**WHAT NEEDS TO BE DONE:**
Reproduce precisely the lines of the listing below, starting with the line that contains "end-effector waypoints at" and stopping after the line that contains "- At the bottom"; include nothing else.
** Opening RECORDS FOR THIS TASK block **
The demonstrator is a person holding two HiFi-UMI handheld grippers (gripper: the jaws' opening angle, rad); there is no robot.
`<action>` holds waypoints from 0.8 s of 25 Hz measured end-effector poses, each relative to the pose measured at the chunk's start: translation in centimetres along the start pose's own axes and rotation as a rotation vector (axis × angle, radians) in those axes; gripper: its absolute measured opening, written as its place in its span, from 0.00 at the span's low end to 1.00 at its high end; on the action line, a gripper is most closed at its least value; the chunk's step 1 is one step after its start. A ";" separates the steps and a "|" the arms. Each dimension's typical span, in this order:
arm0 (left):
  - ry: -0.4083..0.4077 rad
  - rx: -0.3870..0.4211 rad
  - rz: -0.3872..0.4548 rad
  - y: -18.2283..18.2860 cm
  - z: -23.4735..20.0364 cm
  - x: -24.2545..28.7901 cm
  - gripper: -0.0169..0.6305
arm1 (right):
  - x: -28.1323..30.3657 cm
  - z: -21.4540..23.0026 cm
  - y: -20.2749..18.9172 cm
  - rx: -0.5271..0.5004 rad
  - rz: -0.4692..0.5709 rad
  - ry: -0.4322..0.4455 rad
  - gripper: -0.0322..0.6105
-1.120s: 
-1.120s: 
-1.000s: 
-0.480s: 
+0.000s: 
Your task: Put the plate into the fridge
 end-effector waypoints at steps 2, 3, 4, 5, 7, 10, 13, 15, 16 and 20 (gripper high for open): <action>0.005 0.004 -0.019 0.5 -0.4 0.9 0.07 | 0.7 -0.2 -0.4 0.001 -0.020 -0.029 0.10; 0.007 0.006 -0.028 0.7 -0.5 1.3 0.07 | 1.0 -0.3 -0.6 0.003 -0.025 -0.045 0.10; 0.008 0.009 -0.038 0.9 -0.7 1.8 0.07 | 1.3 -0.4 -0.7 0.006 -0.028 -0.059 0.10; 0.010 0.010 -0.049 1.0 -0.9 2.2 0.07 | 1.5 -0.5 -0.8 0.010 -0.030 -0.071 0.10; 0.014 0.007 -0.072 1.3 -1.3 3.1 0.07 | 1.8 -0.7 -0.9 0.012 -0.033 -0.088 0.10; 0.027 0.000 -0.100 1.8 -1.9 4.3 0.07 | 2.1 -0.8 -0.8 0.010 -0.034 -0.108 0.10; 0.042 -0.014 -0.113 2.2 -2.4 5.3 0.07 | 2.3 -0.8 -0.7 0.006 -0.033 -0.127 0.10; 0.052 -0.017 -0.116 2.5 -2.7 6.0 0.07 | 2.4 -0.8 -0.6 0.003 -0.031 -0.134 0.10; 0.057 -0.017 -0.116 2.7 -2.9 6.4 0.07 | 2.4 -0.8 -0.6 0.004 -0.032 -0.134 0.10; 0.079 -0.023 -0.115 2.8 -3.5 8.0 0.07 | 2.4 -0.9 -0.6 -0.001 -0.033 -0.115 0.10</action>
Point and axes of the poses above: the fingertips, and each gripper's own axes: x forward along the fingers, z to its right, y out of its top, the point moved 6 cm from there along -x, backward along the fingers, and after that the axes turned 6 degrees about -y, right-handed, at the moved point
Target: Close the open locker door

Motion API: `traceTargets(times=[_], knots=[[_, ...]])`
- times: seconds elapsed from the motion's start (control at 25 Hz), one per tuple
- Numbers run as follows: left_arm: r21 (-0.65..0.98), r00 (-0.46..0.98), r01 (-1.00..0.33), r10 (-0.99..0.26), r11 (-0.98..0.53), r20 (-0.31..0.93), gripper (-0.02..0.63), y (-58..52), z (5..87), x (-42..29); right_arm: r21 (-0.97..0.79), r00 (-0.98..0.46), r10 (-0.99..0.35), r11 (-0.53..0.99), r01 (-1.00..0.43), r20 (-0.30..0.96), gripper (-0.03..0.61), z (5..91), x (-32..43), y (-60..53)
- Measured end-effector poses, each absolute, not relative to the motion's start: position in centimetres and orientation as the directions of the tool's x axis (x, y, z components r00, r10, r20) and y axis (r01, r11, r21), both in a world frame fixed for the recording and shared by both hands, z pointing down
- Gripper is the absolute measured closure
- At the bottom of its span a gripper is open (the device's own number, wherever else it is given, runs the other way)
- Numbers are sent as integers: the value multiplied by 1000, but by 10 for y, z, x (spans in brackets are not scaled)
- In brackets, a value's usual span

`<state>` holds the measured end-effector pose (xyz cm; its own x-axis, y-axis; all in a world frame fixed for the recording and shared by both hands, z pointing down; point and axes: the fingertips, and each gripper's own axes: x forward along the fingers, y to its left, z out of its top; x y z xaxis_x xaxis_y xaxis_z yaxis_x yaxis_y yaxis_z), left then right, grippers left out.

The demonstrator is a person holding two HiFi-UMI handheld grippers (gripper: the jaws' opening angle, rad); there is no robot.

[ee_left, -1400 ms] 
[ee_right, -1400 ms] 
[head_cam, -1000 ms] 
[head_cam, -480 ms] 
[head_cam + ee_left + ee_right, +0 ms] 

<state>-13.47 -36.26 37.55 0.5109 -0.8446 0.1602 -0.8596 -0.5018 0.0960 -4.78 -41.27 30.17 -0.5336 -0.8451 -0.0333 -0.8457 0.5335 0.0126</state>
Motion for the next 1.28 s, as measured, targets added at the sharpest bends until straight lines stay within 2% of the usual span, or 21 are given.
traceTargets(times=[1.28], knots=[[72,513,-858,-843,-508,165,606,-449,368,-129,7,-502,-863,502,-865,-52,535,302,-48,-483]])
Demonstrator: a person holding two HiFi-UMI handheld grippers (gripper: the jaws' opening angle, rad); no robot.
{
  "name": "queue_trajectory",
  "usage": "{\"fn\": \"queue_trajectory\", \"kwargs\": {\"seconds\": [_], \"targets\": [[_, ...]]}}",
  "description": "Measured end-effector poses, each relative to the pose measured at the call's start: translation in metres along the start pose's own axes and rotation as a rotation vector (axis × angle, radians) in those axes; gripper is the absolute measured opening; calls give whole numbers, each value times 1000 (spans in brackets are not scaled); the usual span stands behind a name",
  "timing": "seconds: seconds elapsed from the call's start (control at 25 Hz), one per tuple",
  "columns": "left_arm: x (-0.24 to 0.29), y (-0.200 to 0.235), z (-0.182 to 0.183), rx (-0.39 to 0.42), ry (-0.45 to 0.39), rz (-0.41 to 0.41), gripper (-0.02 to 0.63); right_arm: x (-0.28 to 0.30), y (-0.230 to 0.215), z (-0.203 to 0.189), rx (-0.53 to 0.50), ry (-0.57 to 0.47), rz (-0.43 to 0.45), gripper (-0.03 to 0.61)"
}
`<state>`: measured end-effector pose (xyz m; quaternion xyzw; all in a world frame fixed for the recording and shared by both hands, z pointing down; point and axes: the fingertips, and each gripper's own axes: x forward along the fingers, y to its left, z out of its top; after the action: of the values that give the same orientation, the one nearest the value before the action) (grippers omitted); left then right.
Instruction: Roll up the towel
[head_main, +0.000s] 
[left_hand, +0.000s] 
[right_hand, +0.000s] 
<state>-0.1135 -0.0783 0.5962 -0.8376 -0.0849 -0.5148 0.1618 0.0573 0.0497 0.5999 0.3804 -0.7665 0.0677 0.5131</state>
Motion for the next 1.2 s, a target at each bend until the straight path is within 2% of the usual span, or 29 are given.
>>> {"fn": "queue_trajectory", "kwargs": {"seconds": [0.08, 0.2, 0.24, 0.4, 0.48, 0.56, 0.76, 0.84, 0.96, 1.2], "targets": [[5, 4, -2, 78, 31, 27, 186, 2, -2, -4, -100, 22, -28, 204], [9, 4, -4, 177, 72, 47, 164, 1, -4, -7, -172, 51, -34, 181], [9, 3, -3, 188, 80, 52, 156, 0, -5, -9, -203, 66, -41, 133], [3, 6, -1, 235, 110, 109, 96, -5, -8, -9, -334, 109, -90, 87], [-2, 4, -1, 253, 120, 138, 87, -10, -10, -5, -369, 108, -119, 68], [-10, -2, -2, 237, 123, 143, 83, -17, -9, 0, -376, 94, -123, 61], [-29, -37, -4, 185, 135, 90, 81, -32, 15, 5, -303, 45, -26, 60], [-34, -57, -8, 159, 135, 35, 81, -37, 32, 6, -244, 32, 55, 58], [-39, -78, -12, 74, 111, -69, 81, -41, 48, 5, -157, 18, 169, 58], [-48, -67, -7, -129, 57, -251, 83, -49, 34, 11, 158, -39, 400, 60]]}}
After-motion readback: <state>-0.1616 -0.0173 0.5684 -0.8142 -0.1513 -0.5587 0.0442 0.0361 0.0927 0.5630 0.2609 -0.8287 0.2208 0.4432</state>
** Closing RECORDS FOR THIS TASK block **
**THE ANSWER:**
 end-effector waypoints at steps 2, 3, 4, 5, 7, 10, 13, 15, 16 and 20 (gripper high for open): <action>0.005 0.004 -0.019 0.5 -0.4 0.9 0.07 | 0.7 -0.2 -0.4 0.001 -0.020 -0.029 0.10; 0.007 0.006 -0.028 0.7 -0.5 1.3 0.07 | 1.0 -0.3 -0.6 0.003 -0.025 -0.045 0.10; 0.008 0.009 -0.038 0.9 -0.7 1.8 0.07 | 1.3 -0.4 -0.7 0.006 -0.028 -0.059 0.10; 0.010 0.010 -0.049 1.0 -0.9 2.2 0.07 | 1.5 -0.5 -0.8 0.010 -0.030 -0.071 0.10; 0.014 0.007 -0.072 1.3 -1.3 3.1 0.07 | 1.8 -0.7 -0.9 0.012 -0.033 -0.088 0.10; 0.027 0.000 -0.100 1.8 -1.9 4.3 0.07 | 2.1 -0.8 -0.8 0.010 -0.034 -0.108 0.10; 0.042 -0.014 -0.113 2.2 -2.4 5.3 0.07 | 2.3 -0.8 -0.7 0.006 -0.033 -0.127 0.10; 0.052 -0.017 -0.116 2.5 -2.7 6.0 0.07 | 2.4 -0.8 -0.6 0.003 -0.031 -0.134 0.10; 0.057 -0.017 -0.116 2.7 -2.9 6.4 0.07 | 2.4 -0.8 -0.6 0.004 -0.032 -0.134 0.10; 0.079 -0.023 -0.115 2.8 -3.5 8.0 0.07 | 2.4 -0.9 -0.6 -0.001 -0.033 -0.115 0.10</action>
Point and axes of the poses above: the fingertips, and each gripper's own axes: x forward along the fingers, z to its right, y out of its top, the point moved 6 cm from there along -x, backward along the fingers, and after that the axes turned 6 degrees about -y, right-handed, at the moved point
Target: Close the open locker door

Motion API: `traceTargets(times=[_], knots=[[_, ...]])`
- times: seconds elapsed from the motion's start (control at 25 Hz), one per tuple
- Numbers run as follows: left_arm: r21 (-0.65..0.98), r00 (-0.46..0.98), r01 (-1.00..0.33), r10 (-0.99..0.26), r11 (-0.98..0.53), r20 (-0.31..0.93), gripper (-0.02..0.63), y (-58..52), z (5..87), x (-42..29); right_arm: r21 (-0.97..0.79), r00 (-0.98..0.46), r10 (-0.99..0.35), r11 (-0.53..0.99), r01 (-1.00..0.43), r20 (-0.30..0.96), gripper (-0.03..0.61), z (5..91), x (-32..43), y (-60..53)
- Measured end-effector poses, each absolute, not relative to the motion's start: position in centimetres and orientation as the directions of the tool's x axis (x, y, z components r00, r10, r20) and y axis (r01, r11, r21), both in a world frame fixed for the recording and shared by both hands, z pointing down
- Gripper is the absolute measured closure
- At the bottom of its span a gripper is open (the device's own number, wherever else it is given, runs the other way)

There is no more to this answer.